== Your goal ==
Write the records out again, precisely as they stand.

(Beginning of Records provided)

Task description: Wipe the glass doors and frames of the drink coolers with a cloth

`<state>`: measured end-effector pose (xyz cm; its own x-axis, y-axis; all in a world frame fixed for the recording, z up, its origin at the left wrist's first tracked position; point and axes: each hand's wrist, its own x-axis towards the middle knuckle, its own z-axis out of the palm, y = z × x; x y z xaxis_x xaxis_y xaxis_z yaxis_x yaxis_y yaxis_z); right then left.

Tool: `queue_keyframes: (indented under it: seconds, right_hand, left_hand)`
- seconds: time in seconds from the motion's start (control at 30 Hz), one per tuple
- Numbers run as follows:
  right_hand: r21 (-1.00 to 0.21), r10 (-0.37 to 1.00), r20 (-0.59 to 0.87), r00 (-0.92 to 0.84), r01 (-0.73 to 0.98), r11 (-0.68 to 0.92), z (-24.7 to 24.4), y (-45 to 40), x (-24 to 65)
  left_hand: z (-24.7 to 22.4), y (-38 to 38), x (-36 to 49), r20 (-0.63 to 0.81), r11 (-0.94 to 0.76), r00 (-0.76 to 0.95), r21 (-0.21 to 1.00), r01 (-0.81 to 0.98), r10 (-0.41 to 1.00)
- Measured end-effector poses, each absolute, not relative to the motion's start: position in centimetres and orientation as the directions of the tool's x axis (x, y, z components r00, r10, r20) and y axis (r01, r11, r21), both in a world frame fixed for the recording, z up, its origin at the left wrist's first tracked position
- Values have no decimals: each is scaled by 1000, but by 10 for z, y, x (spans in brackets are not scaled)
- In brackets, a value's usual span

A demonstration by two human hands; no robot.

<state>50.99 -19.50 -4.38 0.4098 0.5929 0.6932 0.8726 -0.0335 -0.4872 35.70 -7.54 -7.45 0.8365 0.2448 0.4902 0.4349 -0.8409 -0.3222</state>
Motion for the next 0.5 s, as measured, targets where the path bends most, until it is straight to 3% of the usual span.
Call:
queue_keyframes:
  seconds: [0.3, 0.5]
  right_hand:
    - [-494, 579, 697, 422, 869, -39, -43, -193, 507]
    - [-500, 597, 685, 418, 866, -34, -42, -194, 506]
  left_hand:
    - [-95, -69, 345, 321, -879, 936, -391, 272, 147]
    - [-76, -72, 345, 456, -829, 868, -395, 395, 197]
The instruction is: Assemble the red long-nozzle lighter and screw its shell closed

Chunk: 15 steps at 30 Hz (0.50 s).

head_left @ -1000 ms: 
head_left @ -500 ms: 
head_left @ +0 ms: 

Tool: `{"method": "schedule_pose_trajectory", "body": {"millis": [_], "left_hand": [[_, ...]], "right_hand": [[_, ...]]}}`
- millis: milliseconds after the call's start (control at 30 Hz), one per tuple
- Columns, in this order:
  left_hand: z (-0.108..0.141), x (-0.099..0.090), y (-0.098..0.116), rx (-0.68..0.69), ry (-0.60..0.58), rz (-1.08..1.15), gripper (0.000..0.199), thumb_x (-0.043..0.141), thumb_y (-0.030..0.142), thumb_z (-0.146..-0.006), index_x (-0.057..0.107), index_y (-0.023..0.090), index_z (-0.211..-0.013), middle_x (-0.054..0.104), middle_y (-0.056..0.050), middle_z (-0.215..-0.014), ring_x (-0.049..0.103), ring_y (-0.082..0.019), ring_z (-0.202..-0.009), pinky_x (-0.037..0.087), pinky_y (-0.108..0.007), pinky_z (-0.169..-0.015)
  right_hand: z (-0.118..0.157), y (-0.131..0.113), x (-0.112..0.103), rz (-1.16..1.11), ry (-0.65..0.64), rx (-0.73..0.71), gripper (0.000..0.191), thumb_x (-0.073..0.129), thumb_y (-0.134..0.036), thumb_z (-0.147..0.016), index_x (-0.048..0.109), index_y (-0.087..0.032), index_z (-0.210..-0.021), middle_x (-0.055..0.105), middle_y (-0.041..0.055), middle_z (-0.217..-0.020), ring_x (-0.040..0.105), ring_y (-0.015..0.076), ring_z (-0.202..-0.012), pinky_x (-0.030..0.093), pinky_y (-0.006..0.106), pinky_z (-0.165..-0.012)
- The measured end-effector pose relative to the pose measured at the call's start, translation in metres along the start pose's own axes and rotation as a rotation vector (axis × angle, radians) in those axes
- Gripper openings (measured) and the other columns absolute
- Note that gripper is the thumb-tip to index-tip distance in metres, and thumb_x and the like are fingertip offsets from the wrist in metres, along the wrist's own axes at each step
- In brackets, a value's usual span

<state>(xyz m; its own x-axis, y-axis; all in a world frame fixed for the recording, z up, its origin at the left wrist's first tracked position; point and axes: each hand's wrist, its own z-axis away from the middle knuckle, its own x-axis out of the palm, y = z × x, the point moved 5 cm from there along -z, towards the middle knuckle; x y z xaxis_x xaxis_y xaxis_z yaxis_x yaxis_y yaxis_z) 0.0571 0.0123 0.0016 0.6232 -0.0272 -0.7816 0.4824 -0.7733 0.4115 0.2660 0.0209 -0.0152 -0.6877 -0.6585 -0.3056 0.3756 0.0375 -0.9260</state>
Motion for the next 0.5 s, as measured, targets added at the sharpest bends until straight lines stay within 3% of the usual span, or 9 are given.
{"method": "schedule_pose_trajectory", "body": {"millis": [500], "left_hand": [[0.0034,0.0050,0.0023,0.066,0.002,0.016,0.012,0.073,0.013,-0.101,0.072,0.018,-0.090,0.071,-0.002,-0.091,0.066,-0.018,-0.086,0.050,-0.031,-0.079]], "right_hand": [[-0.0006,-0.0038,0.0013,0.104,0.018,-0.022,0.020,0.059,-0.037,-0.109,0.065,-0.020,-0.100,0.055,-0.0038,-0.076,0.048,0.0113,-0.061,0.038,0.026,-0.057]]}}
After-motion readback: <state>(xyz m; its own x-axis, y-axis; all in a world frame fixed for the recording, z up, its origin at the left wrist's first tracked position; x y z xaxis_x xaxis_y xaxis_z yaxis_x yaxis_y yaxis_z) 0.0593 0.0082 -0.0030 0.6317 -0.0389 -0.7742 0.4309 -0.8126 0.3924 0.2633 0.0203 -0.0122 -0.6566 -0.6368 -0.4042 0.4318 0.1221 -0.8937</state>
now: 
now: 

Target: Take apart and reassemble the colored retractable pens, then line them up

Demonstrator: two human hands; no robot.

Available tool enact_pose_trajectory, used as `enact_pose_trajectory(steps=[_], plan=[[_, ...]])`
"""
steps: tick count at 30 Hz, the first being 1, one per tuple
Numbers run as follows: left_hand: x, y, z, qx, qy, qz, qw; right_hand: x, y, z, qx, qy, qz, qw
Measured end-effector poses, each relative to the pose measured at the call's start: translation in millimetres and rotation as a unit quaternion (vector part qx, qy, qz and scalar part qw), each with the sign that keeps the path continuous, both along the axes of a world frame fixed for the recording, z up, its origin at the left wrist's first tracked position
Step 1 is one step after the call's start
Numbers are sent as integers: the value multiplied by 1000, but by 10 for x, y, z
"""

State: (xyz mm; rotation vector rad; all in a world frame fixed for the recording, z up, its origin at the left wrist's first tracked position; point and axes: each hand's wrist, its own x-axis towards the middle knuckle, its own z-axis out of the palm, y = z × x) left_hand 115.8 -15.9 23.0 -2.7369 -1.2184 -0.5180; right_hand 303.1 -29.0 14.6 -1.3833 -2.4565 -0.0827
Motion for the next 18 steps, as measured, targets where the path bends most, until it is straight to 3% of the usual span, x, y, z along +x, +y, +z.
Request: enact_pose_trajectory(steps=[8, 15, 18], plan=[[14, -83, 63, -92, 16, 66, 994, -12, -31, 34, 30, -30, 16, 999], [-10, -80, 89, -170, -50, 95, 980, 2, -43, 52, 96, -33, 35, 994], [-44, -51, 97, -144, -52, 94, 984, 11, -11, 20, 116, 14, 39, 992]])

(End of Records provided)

== Reply ==
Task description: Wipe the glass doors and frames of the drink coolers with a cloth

`<state>`: measured end-effector pose (xyz cm; its own x-axis, y-axis; all in a world frame fixed for the recording, z up, its origin at the left wrist's first tracked position; point and axes: each hand's wrist, its own x-axis towards the middle knuckle, its own z-axis out of the palm, y = z × x; x y z xaxis_x xaxis_y xaxis_z yaxis_x yaxis_y yaxis_z); right then left.

Tool: `queue_keyframes: (indented under it: seconds, right_hand, left_hand)`
- seconds: time in seconds from the motion's start (control at 30 Hz), one per tuple
- Numbers run as follows:
  right_hand: r21 (-1.00 to 0.21), r10 (-0.37 to 1.00), r20 (-0.59 to 0.87), r00 (-0.92 to 0.84), r01 (-0.73 to 0.98), r11 (-0.68 to 0.92), z (-24.7 to 24.4), y (-45 to 40), x (-24 to 65)
  left_hand: z (-24.7 to 22.4), y (-38 to 38), x (-36 to 49), r20 (-0.63 to 0.81), r11 (-0.94 to 0.76), r00 (-0.76 to 0.95), r21 (-0.21 to 1.00), r01 (-0.81 to 0.98), r10 (-0.41 to 1.00)
- Measured end-effector poses, each absolute, not relative to the motion's start: position in centimetres and orientation as the directions of the tool's x axis (x, y, z components r00, r10, r20) and y axis (r01, r11, r21), both in a world frame fixed for the recording, z up, its origin at the left wrist's first tracked position
- Values have no decimals: each is scaled by 1000, but by 10 for z, y, x (spans in brackets are not scaled)
- In brackets, a value's usual span

A demonstration by two human hands; no robot.

<state>50.99 -19.50 -4.38 0.4098 0.5929 0.6932 0.8726 -0.0335 -0.4872 35.70 -7.54 -7.45 0.8365 0.2448 0.4902 0.4349 -0.8409 -0.3222</state>
Motion for the next 0.5 s, as measured, targets where the path bends most, until it is straight to 3% of the usual span.
Call:
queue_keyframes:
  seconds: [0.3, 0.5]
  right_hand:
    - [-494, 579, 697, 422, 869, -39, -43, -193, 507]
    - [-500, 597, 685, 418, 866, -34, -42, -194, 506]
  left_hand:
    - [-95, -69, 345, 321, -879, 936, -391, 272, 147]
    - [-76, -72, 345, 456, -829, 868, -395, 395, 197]
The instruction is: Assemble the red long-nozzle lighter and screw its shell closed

Chunk: 15 steps at 30 Hz (0.50 s).

head_left @ -1000 ms: 
head_left @ -500 ms: 
head_left @ +0 ms: 

Tool: `{"method": "schedule_pose_trajectory", "body": {"millis": [_], "left_hand": [[_, ...]], "right_hand": [[_, ...]]}}`
- millis: milliseconds after the call's start (control at 30 Hz), one per tuple
- Columns, in this order:
  left_hand: z (-0.108..0.141), x (-0.099..0.090), y (-0.098..0.116), rx (-0.68..0.69), ry (-0.60..0.58), rz (-1.08..1.15), gripper (0.000..0.199), thumb_x (-0.043..0.141), thumb_y (-0.030..0.142), thumb_z (-0.146..-0.006), index_x (-0.057..0.107), index_y (-0.023..0.090), index_z (-0.211..-0.013), middle_x (-0.054..0.104), middle_y (-0.056..0.050), middle_z (-0.215..-0.014), ring_x (-0.049..0.103), ring_y (-0.082..0.019), ring_z (-0.202..-0.009), pinky_x (-0.037..0.087), pinky_y (-0.108..0.007), pinky_z (-0.169..-0.015)
  right_hand: z (-0.118..0.157), y (-0.131..0.113), x (-0.112..0.103), rz (-1.16..1.11), ry (-0.65..0.64), rx (-0.73..0.71), gripper (0.000..0.191), thumb_x (-0.073..0.129), thumb_y (-0.134..0.036), thumb_z (-0.147..0.016), index_x (-0.048..0.109), index_y (-0.087..0.032), index_z (-0.210..-0.021), middle_x (-0.055..0.105), middle_y (-0.041..0.055), middle_z (-0.217..-0.020), ring_x (-0.040..0.105), ring_y (-0.015..0.076), ring_z (-0.202..-0.012), pinky_x (-0.030..0.093), pinky_y (-0.006..0.106), pinky_z (-0.165..-0.012)
- The measured end-effector pose relative to the pose measured at the call's start, translation in metres along the start pose's own axes and rotation as a rotation vector (axis × angle, radians) in those axes
- Gripper openings (measured) and the other columns absolute
- Note that gripper is the thumb-tip to index-tip distance in metres, and thumb_x and the like are fingertip offsets from the wrist in metres, along the wrist's own axes at each step
- In brackets, a value's usual span

<state>(xyz m; its own x-axis, y-axis; all in a world frame fixed for the recording, z up, its origin at the left wrist's first tracked position; point and axes: each hand's wrist, its own z-axis away from the middle knuckle, its own x-axis out of the palm, y = z × x, the point moved 5 cm from there along -z, towards the middle knuckle; x y z xaxis_x xaxis_y xaxis_z yaxis_x yaxis_y yaxis_z) 0.0571 0.0123 0.0016 0.6232 -0.0272 -0.7816 0.4824 -0.7733 0.4115 0.2660 0.0209 -0.0152 -0.6877 -0.6585 -0.3056 0.3756 0.0375 -0.9260</state>
Motion for the next 0.5 s, as measured, targets added at the sharpest bends until straight lines stay within 3% of the usual span, or 9 are given.
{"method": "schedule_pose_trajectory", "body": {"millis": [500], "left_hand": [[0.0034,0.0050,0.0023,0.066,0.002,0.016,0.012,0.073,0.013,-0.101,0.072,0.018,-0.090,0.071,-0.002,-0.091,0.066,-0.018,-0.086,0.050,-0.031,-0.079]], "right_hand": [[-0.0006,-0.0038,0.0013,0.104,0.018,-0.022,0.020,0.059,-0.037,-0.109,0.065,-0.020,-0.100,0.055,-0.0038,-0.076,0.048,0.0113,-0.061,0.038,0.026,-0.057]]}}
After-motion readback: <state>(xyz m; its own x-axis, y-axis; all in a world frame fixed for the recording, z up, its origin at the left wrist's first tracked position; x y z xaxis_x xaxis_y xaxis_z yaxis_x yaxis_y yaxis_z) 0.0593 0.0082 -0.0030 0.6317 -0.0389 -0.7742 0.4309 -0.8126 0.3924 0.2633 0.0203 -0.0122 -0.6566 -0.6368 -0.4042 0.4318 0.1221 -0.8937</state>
now: 
now: 

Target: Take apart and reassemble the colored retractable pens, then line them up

Demonstrator: two human hands; no robot.

Available tool enact_pose_trajectory, used as `enact_pose_trajectory(steps=[_], plan=[[_, ...]])`
"""
steps: tick count at 30 Hz, the first being 1, one per tuple
Numbers run as follows: left_hand: x, y, z, qx, qy, qz, qw; right_hand: x, y, z, qx, qy, qz, qw
Measured end-effector poses, each relative to the pose measured at the call's start: translation in millimetres and rotation as a unit quaternion (vector part qx, qy, qz and scalar part qw), each with the sign that keeps the path continuous, both along the axes of a world frame fixed for the recording, z up, its origin at the left wrist's first tracked position
Step 1 is one step after the call's start
Numbers are sent as integers: the value multiplied by 1000, but by 10 for x, y, z
"""

State: (xyz mm; rotation vector rad; all in a world frame fixed for the recording, z up, its origin at the left wrist's first tracked position; point and axes: each hand's wrist, its own x-axis towards the middle knuckle, its own z-axis out of the palm, y = z × x) left_hand 115.8 -15.9 23.0 -2.7369 -1.2184 -0.5180; right_hand 303.1 -29.0 14.6 -1.3833 -2.4565 -0.0827
Motion for the next 18 steps, as measured, targets where the path bends most, until it is straight to 3% of the usual span, x, y, z along +x, +y, +z.
Request: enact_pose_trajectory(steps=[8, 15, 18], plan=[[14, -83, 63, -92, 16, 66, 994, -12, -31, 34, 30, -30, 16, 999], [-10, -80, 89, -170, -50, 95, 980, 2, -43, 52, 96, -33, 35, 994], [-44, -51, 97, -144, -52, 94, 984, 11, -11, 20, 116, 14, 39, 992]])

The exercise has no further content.